## THE PROBLEM
From the data below, copy out every line in which the word "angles" occurs.

## RECORDED INFORMATION
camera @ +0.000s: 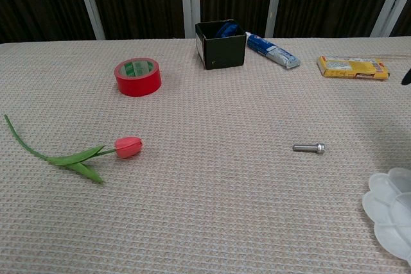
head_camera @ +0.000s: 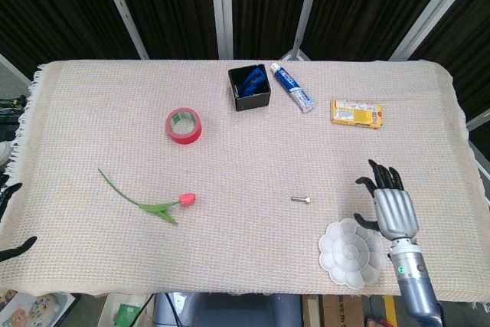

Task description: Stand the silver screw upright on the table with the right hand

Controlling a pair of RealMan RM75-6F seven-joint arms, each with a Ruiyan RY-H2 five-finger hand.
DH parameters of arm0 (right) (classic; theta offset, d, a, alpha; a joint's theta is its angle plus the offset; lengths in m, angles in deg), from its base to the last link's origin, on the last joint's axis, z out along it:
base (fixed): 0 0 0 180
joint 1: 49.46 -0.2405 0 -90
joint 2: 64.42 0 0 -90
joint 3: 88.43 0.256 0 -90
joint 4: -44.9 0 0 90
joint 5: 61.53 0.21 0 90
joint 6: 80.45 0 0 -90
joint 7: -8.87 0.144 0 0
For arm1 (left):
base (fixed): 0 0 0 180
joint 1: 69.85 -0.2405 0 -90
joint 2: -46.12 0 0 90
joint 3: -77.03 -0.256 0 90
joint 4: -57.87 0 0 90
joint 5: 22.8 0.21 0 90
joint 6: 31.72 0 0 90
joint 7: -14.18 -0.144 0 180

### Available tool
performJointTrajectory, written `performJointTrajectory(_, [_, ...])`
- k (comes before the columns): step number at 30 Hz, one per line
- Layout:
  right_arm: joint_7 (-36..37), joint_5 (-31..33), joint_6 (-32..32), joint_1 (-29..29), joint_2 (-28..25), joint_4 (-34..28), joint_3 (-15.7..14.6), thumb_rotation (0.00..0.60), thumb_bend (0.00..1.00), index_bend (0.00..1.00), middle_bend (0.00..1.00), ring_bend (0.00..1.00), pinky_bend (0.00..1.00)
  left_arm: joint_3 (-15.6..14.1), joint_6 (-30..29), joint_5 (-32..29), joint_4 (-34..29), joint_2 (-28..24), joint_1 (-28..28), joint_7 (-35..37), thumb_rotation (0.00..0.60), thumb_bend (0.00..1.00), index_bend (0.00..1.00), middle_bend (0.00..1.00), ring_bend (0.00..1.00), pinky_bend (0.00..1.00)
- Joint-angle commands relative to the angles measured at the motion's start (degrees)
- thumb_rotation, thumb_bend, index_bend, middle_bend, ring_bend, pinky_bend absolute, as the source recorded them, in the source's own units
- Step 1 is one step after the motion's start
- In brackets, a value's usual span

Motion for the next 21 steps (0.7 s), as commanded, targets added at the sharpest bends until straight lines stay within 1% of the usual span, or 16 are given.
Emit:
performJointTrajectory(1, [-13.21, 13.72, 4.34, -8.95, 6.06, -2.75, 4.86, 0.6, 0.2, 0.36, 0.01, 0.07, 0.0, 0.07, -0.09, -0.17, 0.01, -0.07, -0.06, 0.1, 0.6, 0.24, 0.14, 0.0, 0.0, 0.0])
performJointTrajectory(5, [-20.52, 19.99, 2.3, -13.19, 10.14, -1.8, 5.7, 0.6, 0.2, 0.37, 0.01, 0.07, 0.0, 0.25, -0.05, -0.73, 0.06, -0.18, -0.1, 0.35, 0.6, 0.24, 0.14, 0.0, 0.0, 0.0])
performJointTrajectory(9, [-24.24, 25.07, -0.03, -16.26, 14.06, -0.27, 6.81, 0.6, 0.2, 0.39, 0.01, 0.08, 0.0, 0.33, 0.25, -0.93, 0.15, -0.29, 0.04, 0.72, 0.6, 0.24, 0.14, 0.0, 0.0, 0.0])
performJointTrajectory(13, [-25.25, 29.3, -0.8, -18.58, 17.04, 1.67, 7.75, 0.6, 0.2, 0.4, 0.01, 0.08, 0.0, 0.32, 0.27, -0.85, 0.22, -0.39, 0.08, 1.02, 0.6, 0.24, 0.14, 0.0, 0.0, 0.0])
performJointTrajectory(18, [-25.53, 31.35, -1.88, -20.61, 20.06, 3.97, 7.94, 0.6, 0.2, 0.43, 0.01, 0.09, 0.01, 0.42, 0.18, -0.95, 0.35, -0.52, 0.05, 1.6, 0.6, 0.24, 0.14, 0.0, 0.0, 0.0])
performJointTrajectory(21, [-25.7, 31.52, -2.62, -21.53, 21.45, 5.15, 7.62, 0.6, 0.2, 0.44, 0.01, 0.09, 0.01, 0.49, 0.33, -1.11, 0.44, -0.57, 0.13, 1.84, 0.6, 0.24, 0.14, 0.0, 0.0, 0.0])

## FINISHED EXERCISE
DH parameters of arm0 (right) (classic; theta offset, d, a, alpha; a joint's theta is its angle plus the offset; lengths in m, angles in deg), from its base to the last link's origin, on the last joint's axis, z out along it:
- Joint-angle commands relative to the angles measured at the motion's start (degrees)

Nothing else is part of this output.